RDA (Adults > 19 years) = 0.8 g protein/kg/day

That’s really not that much! For a 120 lb woman, that’s only about 44 g of protein. Considering the average person already gets more than this amount in their daily diet without even trying, I didn’t see the need for protein powders in the average diet.

But when might protein needs be increased?

1. In children, teens, and pregnant or breastfeeding women.
2. In clinical stress, such as after operations, sepsis, major burns, and multiple traumatic injuries.
3. In highly competitive strength and endurance athletes who exercise for multiple hours at at a time on a regular basis.

So what do I believe now as a student of nutrition? I still don’t believe protein powders are necessary in the average diet. When I did a diet analysis for my class last year, I found out I was getting 1.3 g protein/kg/d without even trying! However, do think they are important for hospital patients under clinical stress and they may be beneficial for athletes, vegan diets, and the elderly.

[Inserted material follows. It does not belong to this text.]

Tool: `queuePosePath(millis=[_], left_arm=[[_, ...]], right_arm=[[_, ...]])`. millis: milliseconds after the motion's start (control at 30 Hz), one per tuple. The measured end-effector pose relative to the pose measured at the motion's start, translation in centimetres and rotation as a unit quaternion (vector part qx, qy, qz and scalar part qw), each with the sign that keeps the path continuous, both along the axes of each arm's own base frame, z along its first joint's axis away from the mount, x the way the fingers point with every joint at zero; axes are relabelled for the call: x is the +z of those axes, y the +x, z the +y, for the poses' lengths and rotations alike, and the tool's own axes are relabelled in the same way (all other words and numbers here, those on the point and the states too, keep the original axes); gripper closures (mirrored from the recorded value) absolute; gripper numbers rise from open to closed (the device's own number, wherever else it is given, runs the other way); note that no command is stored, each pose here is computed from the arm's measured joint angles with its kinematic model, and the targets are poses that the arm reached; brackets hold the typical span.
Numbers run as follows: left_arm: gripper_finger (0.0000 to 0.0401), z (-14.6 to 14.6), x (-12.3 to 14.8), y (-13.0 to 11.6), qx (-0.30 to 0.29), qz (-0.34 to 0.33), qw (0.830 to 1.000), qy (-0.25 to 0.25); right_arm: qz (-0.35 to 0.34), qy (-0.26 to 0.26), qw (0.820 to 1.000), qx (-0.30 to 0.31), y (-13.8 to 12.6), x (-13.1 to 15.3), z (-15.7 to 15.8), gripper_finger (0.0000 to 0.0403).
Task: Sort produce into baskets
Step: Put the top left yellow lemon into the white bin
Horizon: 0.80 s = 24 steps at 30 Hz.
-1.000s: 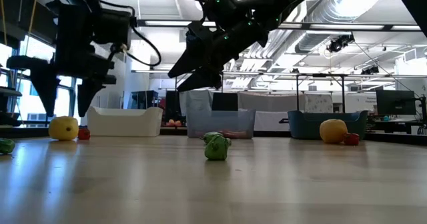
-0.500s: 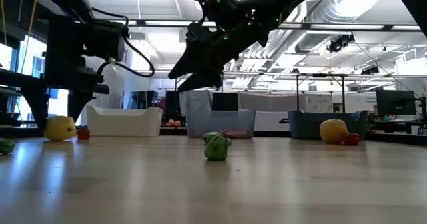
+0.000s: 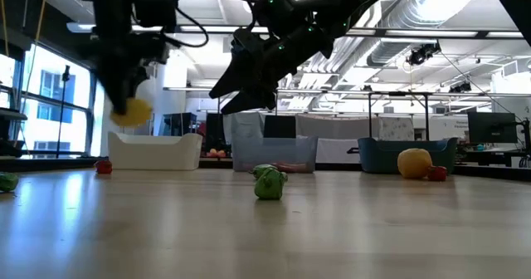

Another good use for protein powder is to amp up the nutrition and satiety factor of snacks that otherwise may not be that filling. Protein powder adds a good dose of protein to this granola bar recipe, making them a great snack to keep you full and energized for a few hours:

Crunchy Soy Nut Butter Protein bars
Adapted from this recipe from Oh She Glows

Makes 10

1 cup quick cooking rolled oats
1 cup Kellogg’s All Bran Flakes
1/3 cup vanilla protein powder
1/3 cup of raisins or chocolate chips (personally I prefer chocolate chips!)
1/2 tsp cinnamon
Pinch of salt
1/3 cup of honey
1/2 cup of soy nut butter
1.5 tsp vanilla extract

Mix together the dry ingredients. Then microwave the honey, soy nut butter, and vanilla and stir until smooth. Pour over the dry ingredients and mix until they are evenly coated. Press the mixture into an 8×8 pan lined with parchment paper and press down firmly with wet fingers. Refrigerate for 30-60 minutes, then cut into bars.

What do you think about using protein powders? Do you use them?

What’s your favourite protein bar or granola bar recipe?